Wang Cong, Gan Meng
Jiangsu Key Laboratory of Medical Optics, Suzhou Institute of Biomedical Engineering and Technology, Chinese Academy of Sciences, Suzhou 215163, China.
Biomed Opt Express. 2021 Apr 7;12(5):2631-2646. doi: 10.1364/BOE.419809. eCollection 2021 May 1.

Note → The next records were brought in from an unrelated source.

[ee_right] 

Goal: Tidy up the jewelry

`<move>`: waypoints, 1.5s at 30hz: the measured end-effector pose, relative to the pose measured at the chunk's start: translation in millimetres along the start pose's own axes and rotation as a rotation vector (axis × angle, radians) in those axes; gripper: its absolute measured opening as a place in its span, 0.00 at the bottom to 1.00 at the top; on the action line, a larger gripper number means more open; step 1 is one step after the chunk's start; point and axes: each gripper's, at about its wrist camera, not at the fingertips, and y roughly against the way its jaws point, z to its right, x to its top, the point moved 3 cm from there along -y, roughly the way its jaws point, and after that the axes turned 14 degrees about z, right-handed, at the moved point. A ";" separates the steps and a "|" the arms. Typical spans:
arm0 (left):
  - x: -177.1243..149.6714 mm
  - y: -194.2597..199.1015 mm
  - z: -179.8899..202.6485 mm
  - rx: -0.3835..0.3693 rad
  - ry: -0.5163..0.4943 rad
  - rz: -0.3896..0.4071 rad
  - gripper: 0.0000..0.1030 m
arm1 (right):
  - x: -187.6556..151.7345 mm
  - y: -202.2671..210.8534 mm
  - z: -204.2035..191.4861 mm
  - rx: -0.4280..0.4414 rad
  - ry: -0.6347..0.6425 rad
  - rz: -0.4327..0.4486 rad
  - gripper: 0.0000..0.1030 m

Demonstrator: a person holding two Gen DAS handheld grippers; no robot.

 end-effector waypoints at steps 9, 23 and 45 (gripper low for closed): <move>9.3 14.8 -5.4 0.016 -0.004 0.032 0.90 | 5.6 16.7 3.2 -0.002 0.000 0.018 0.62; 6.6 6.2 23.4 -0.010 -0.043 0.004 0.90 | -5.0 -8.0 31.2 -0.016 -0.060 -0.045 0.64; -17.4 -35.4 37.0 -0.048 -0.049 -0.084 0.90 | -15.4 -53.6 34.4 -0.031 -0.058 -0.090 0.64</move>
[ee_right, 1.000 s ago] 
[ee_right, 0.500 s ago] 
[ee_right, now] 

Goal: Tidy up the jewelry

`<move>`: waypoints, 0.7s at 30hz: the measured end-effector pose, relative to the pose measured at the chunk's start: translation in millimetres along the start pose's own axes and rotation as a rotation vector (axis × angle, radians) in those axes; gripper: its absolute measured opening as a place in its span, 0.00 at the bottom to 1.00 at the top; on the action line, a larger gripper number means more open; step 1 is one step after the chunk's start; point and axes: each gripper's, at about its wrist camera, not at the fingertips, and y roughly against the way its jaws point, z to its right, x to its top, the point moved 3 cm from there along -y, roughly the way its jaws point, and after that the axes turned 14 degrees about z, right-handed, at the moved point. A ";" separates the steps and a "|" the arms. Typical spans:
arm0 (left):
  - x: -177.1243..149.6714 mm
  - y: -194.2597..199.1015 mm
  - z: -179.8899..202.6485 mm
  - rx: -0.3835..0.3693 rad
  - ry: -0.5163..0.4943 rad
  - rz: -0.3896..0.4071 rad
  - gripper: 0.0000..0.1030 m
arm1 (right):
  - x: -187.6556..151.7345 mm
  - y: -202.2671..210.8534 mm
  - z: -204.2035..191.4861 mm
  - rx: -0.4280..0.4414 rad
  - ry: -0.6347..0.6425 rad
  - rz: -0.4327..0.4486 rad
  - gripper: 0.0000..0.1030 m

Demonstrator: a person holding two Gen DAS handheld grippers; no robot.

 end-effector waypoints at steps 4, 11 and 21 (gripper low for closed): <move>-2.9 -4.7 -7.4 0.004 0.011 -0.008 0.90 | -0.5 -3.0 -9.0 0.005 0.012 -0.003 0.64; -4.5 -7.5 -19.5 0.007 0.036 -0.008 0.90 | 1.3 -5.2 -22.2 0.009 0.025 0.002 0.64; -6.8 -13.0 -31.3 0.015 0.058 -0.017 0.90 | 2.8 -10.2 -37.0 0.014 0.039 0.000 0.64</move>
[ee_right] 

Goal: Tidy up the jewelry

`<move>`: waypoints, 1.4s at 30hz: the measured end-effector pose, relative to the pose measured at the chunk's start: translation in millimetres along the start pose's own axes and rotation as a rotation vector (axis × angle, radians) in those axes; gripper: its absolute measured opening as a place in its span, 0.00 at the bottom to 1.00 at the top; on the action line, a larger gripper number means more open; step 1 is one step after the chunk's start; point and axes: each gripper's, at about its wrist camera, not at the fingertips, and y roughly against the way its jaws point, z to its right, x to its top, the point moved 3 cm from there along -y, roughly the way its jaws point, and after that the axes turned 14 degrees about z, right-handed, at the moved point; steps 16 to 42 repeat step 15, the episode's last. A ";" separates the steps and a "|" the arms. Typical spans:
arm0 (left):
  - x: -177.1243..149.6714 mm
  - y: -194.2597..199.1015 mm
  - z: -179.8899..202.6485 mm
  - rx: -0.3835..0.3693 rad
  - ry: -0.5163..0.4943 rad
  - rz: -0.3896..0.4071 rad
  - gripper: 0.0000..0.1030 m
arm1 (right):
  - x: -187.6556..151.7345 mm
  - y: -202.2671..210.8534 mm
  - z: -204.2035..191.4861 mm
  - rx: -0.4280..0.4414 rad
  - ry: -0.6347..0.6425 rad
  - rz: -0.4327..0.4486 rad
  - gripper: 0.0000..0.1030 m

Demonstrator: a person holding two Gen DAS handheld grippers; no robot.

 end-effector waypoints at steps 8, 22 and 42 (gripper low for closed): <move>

Automatic segmentation of layered tissue is the key to esophageal optical coherence tomography (OCT) image processing. With the advent of deep learning techniques, frameworks based on a fully convolutional network are proved to be effective in classifying pixels on images. However, due to speckle noise and unfavorable imaging conditions, the esophageal tissue relevant to the diagnosis is not always easy to identify. An effective approach to address this problem is extracting more powerful feature maps, which have similar expressions for pixels in the same tissue and show discriminability from those from different tissues. In this study, we proposed a novel framework, called the tissue self-attention network (TSA-Net), which introduces the self-attention mechanism for esophageal OCT image segmentation. The self-attention module in the network is able to capture long-range context dependencies from the image and analyzes the input image in a global view, which helps to cluster pixels in the same tissue and reveal differences of different layers, thus achieving more powerful feature maps for segmentation. Experiments have visually illustrated the effectiveness of the self-attention map, and its advantages over other deep networks were also discussed.
分层组织的自动分割是食管光学相干断层扫描(OCT)图像处理的关键。随着深度学习技术的出现,基于全卷积网络的框架被证明在图像像素分类方面是有效的。然而,由于散斑噪声和不利的成像条件,与诊断相关的食管组织并不总是易于识别。解决这个问题的一种有效方法是提取更强大的特征图,这些特征图对于同一组织中的像素具有相似的表达,并且与来自不同组织的像素表现出可区分性。在本研究中,我们提出了一种新颖的框架,称为组织自注意力网络(TSA-Net),它将自注意力机制引入食管OCT图像分割。网络中的自注意力模块能够从图像中捕获长距离上下文依赖关系,并从全局视角分析输入图像,这有助于将同一组织中的像素聚类,并揭示不同层的差异,从而实现更强大的用于分割的特征图。实验直观地说明了自注意力图的有效性,并讨论了其相对于其他深度网络的优势。